Patients receiving febuxostat 80 mg (81%, n = 501) and 120 mg (87%, n = 241) achieved the primary endpoint after one month of therapy, and at least 80% of patients in both groups maintained the primary endpoint for the duration of treatment. Only 46% of patients (n = 64) in the allopurinol group achieved the primary endpoint after one month of therapy, but this increased to 82% (n = 37) of patients by month 12. The mean reductions from baseline serum uric acid levels were 47% (n = 291), 53% (n = 147), and 32% (n = 44) with febuxostat 80 mg, febuxostat 120 mg, and allopurinol, respectively. The number and size of tophi decreased across all treatment groups. Complete resolution of to-phi was achieved by 46% (n = 299) of patients in the febuxostat 80-mg group, 36% (n = 104) of patients in the febuxostat 120-mg group, and 29% (n = 42) of patients in the allopurinol group.

Adverse events were similar across all treatment groups but were summarized according to the treatment the patient was receiving at the time of the event.
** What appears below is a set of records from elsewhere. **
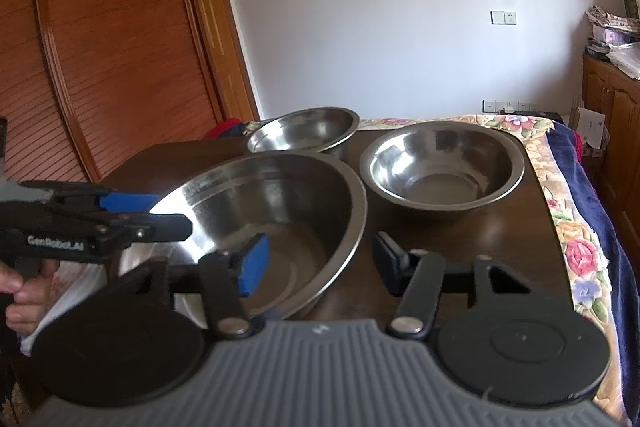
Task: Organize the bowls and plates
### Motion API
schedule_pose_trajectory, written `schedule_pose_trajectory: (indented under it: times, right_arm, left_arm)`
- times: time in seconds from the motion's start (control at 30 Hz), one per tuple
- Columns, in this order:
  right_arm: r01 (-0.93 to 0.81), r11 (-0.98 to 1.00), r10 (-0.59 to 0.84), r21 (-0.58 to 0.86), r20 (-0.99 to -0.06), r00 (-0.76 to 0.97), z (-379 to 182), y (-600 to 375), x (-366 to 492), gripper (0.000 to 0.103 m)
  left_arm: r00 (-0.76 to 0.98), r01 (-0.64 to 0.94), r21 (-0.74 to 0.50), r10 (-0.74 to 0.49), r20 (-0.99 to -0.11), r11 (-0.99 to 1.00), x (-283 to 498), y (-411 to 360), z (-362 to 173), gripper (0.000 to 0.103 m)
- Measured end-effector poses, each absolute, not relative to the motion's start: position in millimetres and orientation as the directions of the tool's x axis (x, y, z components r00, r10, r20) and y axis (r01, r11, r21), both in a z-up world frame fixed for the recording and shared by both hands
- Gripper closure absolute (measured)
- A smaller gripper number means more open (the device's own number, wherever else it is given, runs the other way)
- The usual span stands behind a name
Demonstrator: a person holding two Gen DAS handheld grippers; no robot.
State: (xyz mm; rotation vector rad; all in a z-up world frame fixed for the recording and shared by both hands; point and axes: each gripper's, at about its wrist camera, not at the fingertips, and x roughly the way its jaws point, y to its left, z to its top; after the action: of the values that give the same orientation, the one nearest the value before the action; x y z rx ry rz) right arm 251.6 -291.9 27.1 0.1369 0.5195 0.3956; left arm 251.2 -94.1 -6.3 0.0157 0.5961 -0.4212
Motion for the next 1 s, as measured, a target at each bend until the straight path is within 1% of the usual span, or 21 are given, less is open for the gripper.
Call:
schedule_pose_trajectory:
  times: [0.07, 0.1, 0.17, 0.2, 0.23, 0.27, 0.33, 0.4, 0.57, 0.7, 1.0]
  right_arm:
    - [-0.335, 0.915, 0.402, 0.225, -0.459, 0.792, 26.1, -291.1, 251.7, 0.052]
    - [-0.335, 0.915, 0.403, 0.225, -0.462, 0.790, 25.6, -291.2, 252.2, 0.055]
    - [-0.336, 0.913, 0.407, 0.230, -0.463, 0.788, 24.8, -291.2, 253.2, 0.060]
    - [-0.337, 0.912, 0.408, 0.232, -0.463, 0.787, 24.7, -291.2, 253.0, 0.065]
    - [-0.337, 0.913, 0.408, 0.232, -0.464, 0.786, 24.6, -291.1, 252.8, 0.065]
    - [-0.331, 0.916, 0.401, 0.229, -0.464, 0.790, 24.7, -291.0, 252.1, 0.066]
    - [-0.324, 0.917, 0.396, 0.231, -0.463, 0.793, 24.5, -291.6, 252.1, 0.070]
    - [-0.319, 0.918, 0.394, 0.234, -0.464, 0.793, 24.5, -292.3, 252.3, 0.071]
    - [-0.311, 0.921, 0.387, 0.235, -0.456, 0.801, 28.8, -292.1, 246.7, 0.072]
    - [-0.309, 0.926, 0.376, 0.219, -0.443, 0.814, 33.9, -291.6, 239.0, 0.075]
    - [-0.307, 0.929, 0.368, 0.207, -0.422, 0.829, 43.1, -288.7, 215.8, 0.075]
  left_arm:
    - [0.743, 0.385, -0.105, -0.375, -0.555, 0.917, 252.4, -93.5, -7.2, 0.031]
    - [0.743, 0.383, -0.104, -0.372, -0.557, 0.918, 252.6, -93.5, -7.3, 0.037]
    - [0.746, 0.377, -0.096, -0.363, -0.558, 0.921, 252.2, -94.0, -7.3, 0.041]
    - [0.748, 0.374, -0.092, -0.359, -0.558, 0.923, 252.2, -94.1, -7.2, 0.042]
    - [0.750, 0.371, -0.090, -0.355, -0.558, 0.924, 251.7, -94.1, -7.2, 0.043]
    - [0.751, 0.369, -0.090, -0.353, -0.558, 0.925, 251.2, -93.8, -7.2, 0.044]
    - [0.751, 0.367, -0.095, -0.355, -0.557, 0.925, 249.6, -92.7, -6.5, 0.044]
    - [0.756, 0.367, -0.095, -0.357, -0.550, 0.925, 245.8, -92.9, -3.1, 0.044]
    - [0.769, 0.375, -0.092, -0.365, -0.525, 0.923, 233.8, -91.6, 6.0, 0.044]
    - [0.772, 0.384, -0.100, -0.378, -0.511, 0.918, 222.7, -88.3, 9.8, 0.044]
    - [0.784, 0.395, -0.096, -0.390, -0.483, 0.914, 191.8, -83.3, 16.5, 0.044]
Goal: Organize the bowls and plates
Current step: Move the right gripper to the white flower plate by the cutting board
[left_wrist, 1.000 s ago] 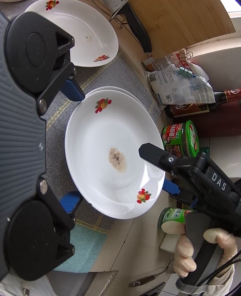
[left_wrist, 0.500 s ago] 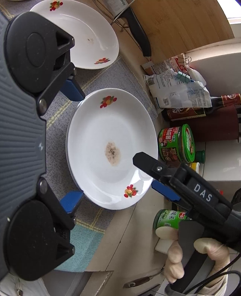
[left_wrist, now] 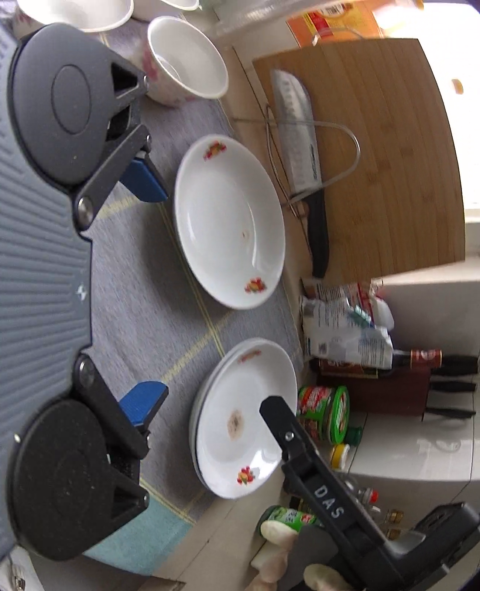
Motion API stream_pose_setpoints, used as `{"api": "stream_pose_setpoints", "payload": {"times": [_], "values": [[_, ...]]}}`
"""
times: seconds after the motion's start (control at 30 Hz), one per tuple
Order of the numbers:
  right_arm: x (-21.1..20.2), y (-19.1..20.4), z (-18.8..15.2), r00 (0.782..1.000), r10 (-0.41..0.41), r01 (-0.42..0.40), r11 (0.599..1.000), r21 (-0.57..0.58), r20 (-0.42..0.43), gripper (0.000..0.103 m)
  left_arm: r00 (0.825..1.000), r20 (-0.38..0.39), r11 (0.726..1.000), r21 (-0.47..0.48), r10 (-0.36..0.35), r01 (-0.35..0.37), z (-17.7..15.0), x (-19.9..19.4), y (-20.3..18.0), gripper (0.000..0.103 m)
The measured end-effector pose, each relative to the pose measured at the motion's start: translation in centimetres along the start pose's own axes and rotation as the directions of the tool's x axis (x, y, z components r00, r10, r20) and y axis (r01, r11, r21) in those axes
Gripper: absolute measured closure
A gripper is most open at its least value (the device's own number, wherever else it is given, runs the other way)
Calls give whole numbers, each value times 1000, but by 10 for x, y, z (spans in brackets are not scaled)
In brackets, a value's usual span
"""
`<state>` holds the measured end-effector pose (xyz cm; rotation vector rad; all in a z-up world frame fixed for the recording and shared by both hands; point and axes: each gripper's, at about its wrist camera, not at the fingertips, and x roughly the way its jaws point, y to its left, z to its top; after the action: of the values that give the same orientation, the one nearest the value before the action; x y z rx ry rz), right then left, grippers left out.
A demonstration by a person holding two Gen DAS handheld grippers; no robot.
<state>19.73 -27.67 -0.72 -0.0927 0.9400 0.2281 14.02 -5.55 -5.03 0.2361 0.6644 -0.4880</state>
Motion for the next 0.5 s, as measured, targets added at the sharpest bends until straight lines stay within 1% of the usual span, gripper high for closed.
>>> {"api": "stream_pose_setpoints", "payload": {"times": [0.07, 0.17, 0.3, 0.5], "values": [[3, 18, -1, 1000, -8, 8, 1000, 4, 15, 0, 999, -3, 999, -25, 37, -37, -9, -6, 16, 1], [11, 42, -4, 1000, 6, -7, 999, 38, 14, 0, 998, -16, 997, -56, 55, -56, -21, -13, 38, 1], [19, 71, -9, 1000, 11, -12, 997, 73, 3, 0, 997, -31, 996, -40, 74, -75, -35, -16, 53, 1], [25, 90, -11, 1000, -9, 10, 997, 71, -4, 0, 997, -51, 996, -62, 53, -56, -46, -12, 59, 1]]}}
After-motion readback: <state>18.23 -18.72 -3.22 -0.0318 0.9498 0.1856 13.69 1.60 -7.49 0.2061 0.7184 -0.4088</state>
Adverse events adjusted for duration of exposure were reported as 227, 216, and 245 events per 100 patient-years of exposure, and serious adverse events were 11, 9, and 12 events per 100 patient-years of exposure for the febuxostat 80-mg, febuxostat 120-mg, and allopurinol groups, respectively. Serious adverse events were reported by 161 patients, with cardiac disorders being reported most frequently by 48 patients, all of whom had a history of cardiovascular disease or other underlying risk factors.

Ten patients died during the study while receiving febuxostat (80 mg, n = 7; 120 mg, n = 3). Cardiovascular events were associated with the death of 6 patients, all of whom had an extensive history of cardiovascular disease. Two deaths were due to cancer, one was due to postsurgical sepsis, and one was due to a bleeding event in a patient receiving warfarin and heparin. Four patients who died were 65 years of age or younger, two were age 65–74 years, and four were age 75 years or older. When the deaths were assessed by the investigators, no evident relationship between the drug dose or length of therapy was identified.[11]